OPEC producers are cutting production… or so they say.

And in addition, several non-OPEC producers, like Russia, are also cutting production. If history is any guide we could do away with the titles and simply call the Organization of the Petroleum Exporting Countries, and all the rest, the Energy Liars’ Club.

They often say one thing and then do another.

Even Saudi Arabia’s Oil Minister noted that OPEC members have a history of lying to each other. I don’t care how they treat each other. I’m only interested in how their actions – not their words – affect the money in my pocket.

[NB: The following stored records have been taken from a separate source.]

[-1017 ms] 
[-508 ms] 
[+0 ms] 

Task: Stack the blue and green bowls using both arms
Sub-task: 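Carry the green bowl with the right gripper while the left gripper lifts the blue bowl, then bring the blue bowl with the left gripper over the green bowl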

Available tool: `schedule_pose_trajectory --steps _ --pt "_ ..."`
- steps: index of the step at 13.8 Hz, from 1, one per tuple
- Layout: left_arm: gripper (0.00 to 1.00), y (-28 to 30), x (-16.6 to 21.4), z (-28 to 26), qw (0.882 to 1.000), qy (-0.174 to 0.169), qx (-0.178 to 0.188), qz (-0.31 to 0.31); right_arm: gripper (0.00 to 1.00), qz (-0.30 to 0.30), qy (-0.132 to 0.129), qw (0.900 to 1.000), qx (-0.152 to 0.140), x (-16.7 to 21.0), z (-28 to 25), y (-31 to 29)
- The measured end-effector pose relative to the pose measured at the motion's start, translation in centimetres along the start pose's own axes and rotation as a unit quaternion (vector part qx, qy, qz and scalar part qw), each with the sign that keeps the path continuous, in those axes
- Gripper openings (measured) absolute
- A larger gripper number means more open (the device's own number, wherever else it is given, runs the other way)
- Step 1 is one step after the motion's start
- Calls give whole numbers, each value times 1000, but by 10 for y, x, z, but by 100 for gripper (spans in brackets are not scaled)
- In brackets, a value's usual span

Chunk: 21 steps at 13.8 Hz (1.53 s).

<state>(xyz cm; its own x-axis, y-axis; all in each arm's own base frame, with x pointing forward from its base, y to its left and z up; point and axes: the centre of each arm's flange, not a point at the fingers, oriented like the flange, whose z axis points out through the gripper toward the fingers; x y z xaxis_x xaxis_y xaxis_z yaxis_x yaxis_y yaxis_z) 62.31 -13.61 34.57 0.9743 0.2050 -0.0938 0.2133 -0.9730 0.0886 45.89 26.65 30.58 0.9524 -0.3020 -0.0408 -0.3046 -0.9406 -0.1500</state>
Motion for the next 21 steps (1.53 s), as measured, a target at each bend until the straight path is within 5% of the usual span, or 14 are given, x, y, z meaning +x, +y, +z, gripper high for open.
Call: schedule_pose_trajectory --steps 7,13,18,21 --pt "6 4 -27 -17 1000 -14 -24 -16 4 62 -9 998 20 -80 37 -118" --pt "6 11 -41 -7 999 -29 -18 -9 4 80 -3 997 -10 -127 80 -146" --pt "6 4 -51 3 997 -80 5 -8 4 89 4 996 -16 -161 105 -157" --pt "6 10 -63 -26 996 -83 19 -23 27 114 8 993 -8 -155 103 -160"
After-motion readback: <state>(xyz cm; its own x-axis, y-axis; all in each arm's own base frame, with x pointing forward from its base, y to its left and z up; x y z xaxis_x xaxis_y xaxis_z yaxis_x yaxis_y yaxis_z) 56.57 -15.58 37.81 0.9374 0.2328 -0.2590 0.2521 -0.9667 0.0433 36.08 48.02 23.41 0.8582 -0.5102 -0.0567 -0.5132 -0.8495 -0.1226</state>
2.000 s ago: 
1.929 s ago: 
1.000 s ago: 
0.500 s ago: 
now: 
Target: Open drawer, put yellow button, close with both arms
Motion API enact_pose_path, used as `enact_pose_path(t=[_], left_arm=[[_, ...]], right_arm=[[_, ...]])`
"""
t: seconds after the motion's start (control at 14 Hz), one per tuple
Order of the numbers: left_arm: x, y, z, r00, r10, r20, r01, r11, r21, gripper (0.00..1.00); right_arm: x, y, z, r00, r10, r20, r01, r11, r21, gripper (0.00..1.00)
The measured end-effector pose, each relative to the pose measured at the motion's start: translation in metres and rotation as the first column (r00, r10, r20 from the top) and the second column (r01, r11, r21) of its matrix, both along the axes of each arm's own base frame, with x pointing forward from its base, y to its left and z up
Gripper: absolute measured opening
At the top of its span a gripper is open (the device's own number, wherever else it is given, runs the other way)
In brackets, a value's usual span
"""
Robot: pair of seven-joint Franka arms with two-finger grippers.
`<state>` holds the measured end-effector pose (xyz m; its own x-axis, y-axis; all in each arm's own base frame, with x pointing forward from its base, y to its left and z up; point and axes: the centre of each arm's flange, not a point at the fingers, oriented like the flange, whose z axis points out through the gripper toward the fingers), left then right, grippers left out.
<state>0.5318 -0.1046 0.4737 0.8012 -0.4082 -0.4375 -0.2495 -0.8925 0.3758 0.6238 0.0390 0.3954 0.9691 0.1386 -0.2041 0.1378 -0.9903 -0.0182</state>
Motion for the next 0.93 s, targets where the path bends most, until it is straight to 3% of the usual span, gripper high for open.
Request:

For all their dramatic statements and grand pronouncements of deals that I don’t think will ever be honored, they’ve actually already provided the United States a great service.

In their quest to kill the American fracking industry, the Saudis have made the frackers stronger.

When the competition didn’t roll over and die, the OPEC members were forced to concede defeat and take a new line of attack (the recent production cuts). It won’t work, and that’s just fine for me, because it means cheap energy is here to stay.

In 2014, oil cost about $100 per barrel. At the time, frackers were riding high. More than 1,000 rigs were at work in the U.S., breaking apart rock with hydraulic might to tap new sources of oil. Energy employment was surging, and home prices in North Dakota were rising too. The Saudis, who are the largest OPEC producers, weren’t happy.

$100 oil was a good thing, but the insurgent American frackers had driven U.S. oil production above Saudi production, and the kings of oil weren’t interested in being displaced. So they ramped up production.

As OPEC members opened the taps, and demand growth remained steady but sluggish, the imbalance between supply and demand took its toll. Oil prices started to slide, and the trend picked up speed in the second half of 2015. By early 2016, we hit the bottom, just under $30 per barrel.